** Input material follows **

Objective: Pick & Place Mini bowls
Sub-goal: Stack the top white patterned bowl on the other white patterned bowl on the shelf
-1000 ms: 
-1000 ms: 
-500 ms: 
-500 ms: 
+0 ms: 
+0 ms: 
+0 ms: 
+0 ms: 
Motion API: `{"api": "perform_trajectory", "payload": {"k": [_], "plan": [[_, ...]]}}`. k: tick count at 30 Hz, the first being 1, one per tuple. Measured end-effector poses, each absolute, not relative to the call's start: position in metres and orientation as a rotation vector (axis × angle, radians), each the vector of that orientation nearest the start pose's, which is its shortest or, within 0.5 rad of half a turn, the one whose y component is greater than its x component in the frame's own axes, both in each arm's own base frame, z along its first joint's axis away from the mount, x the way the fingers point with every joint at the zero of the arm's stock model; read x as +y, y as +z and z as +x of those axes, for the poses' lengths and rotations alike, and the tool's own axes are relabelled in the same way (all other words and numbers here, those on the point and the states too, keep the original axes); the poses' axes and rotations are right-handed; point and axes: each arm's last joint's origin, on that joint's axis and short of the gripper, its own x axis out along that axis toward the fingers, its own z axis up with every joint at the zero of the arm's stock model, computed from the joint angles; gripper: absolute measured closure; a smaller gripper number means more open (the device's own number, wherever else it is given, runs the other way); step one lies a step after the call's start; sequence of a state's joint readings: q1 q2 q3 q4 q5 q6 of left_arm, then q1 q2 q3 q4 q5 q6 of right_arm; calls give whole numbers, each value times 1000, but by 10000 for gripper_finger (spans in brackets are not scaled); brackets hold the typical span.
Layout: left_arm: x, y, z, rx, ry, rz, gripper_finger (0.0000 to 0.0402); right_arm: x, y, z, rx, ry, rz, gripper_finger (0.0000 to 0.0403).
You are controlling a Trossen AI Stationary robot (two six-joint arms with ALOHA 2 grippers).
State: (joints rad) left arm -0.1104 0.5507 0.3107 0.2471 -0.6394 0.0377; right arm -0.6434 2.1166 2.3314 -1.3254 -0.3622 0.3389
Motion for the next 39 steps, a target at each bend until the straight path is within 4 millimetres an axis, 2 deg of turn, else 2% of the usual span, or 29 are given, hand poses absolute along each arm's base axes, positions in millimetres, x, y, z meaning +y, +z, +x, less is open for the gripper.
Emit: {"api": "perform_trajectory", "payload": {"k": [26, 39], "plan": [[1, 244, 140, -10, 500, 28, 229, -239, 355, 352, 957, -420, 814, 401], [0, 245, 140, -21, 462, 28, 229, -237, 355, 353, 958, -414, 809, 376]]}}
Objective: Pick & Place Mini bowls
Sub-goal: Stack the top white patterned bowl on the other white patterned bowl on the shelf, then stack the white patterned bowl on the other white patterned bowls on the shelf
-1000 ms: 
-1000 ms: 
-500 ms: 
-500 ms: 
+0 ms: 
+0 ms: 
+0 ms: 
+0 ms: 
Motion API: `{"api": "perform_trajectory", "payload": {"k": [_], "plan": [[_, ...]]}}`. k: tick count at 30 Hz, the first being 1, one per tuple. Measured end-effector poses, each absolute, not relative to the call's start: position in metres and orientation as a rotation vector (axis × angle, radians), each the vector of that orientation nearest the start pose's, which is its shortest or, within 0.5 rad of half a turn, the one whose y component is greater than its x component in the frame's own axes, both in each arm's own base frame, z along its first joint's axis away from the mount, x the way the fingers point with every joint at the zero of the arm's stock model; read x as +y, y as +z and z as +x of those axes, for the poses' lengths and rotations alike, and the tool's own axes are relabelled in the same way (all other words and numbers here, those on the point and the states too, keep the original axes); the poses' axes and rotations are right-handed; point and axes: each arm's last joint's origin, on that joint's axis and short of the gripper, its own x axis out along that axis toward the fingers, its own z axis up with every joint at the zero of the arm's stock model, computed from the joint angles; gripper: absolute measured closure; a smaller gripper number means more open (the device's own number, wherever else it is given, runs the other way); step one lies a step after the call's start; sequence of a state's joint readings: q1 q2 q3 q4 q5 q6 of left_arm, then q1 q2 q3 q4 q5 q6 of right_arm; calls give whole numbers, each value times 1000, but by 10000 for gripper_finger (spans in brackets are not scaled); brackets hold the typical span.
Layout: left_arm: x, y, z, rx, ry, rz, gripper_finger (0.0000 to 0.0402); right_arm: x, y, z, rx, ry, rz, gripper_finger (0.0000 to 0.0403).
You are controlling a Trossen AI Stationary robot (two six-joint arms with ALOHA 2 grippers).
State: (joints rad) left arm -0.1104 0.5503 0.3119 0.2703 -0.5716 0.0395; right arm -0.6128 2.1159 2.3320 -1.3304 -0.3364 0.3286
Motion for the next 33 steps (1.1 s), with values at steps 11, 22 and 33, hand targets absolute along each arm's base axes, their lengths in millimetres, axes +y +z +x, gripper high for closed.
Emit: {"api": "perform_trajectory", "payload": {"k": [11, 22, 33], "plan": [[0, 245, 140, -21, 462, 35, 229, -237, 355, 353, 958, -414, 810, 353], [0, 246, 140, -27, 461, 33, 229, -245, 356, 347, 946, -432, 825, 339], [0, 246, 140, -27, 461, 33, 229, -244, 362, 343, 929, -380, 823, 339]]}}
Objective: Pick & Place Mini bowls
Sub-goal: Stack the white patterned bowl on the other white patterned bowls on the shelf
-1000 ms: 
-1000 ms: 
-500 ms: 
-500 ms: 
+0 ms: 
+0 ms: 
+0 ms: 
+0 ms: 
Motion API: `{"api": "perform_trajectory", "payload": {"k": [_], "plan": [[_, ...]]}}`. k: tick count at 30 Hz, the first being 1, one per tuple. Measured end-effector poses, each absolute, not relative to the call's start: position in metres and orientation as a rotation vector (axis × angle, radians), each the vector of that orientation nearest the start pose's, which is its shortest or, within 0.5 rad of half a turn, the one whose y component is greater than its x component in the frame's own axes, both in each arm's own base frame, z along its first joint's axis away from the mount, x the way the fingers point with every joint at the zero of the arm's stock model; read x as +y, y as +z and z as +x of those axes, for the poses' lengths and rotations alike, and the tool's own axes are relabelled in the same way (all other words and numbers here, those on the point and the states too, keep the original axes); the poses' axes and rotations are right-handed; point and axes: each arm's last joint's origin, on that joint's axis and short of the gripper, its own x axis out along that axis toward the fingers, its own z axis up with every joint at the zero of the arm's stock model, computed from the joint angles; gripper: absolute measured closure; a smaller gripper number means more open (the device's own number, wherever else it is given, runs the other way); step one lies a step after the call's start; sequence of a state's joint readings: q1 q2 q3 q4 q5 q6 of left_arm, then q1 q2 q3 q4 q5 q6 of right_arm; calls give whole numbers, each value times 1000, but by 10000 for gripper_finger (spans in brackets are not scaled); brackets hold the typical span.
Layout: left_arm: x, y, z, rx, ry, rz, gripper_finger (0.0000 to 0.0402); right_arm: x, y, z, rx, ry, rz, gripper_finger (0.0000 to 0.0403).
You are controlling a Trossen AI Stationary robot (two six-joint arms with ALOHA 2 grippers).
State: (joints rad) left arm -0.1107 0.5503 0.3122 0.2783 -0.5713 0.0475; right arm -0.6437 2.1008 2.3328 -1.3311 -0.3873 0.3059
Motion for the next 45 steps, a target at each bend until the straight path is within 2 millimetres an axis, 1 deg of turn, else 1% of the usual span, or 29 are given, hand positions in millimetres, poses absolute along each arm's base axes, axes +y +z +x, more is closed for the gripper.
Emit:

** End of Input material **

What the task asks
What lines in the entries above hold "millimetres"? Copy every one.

Result of this task
Motion for the next 39 steps, a target at each bend until the straight path is within 4 millimetres an axis, 2 deg of turn, else 2% of the usual span, or 29 are given, hand poses absolute along each arm's base axes, positions in millimetres, x, y, z meaning +y, +z, +x, less is open for the gripper.
Motion for the next 33 steps (1.1 s), with values at steps 11, 22 and 33, hand targets absolute along each arm's base axes, their lengths in millimetres, axes +y +z +x, gripper high for closed.
Motion for the next 45 steps, a target at each bend until the straight path is within 2 millimetres an axis, 1 deg of turn, else 1% of the usual span, or 29 are given, hand positions in millimetres, poses absolute along each arm's base axes, axes +y +z +x, more is closed for the gripper.

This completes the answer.